WHAT IS REQUIRED
Whenever a line in the data contains "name", show that line.
*** Opening DATA SECTION ***
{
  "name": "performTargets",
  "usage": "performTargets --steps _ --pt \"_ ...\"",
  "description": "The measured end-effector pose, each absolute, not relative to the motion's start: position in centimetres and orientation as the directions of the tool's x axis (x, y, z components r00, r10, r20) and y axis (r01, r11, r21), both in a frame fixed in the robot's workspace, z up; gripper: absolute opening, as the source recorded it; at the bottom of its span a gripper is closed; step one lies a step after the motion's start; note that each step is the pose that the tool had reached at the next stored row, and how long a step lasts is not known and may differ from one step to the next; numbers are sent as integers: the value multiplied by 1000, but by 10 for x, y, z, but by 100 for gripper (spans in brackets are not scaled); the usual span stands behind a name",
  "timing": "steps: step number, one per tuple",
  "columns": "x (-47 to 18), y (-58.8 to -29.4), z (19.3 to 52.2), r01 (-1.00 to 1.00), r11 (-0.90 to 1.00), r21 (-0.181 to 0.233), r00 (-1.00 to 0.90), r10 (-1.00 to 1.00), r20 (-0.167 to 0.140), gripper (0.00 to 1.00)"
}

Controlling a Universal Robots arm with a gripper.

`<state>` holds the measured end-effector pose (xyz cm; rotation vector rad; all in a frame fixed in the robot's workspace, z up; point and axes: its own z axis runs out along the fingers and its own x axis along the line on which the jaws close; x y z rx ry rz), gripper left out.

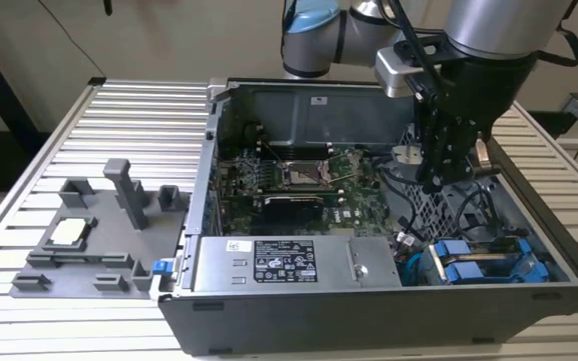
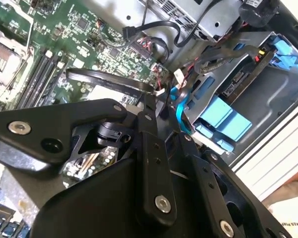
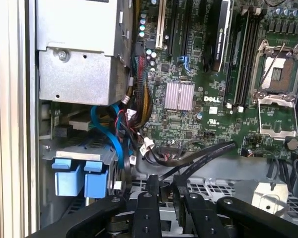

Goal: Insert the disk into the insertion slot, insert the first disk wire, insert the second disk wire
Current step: 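Insert the first disk wire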

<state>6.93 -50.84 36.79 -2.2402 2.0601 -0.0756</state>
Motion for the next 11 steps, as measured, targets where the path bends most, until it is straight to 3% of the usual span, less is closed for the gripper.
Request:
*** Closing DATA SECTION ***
ANSWER TO THE PROBLEM
  "name": "performTargets",
  "description": "The measured end-effector pose, each absolute, not relative to the motion's start: position in centimetres and orientation as the directions of the tool's x axis (x, y, z components r00, r10, r20) and y axis (r01, r11, r21), both in a frame fixed in the robot's workspace, z up; gripper: absolute opening, as the source recorded it; at the bottom of its span a gripper is closed; step one lies a step after the motion's start; note that each step is the pose that the tool had reached at the next stored row, and how long a step lasts is not known and may differ from one step to the next; numbers are sent as integers: the value multiplied by 1000, but by 10 for x, y, z, but by 100 for gripper (spans in brackets are not scaled); the usual span stands behind a name",

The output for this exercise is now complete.